# ASSIGNED TASK:
Look through the listing below for the line containing "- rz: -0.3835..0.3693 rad". Copy it and each line after it up to and including the line containing "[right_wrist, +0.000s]", exactly, leaving out pictures.

# DATA SHOWN:
_ _ _ _ _
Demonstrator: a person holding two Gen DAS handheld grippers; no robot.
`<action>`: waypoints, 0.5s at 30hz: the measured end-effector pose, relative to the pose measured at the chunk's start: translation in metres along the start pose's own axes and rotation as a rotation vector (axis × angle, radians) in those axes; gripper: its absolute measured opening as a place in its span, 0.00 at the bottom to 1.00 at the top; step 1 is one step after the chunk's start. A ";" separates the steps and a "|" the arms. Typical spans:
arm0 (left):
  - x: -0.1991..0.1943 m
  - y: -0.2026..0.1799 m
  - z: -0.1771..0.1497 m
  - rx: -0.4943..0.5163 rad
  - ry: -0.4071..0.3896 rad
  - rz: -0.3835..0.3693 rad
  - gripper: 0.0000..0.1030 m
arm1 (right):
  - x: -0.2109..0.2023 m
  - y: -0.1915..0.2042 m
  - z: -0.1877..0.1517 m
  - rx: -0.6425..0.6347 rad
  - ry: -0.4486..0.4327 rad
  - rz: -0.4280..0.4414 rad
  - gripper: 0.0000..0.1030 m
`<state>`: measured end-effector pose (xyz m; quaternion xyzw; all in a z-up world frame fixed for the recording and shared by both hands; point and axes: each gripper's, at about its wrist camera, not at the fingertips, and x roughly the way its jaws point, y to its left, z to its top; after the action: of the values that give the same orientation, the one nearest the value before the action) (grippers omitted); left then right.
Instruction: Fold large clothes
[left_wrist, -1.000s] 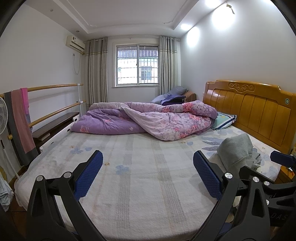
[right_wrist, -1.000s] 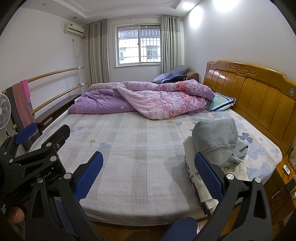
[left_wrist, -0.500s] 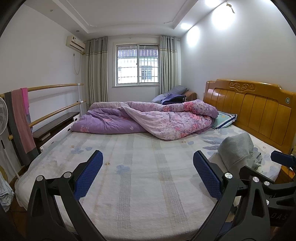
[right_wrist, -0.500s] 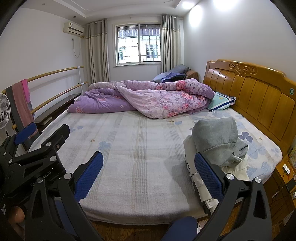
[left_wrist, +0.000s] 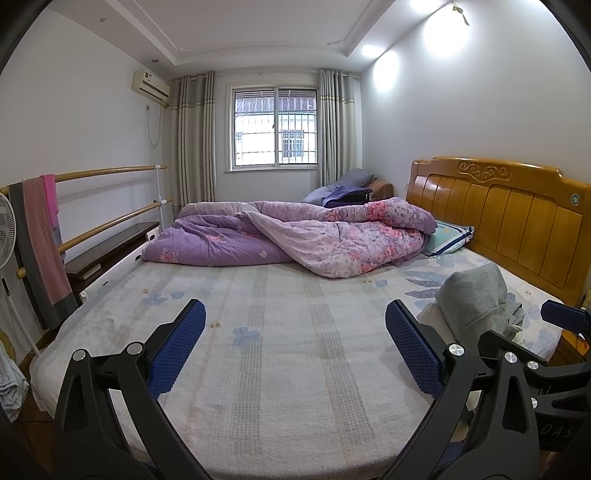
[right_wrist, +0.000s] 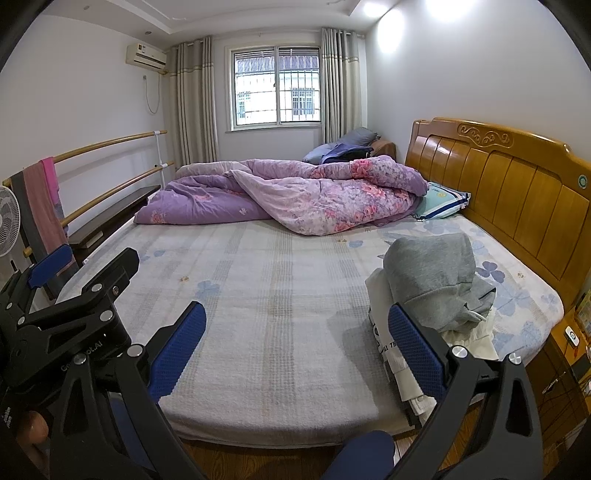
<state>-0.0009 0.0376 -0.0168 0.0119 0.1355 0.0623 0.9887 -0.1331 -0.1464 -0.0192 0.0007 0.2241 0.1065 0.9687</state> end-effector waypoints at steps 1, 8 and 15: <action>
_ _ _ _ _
# WRITTEN ANSWER:
  - rz: -0.3835..0.3693 rad
  - gripper: 0.0000..0.1030 m
arm1 (right):
  - x: -0.2109..0.2023 m
  - y: -0.1915..0.2042 m
  - z: -0.1877..0.1517 m
  - rx: -0.6425..0.6347 rad
  - ry: -0.4486..0.4327 rad
  - rz: -0.4280..0.4414 rad
  - gripper: 0.0000..0.1030 m
`<state>`: measured end-effector pose (xyz m; quaternion xyzw; all in a z-up world frame fixed for the recording and shared by both hands; point and axes: each gripper's, at about its wrist camera, not at the fingertips, and x roughly the way its jaws point, y to its left, z to its top; after the action: of the values that give the same orientation, the one nearest the value before the action) (grippers omitted); left then right.
Instruction: Fold large clothes
[left_wrist, -1.000s] 
[right_wrist, -1.000s] 
[left_wrist, -0.500s] 
[right_wrist, -0.500s] 
[left_wrist, +0.000s] 
[right_wrist, +0.000s] 

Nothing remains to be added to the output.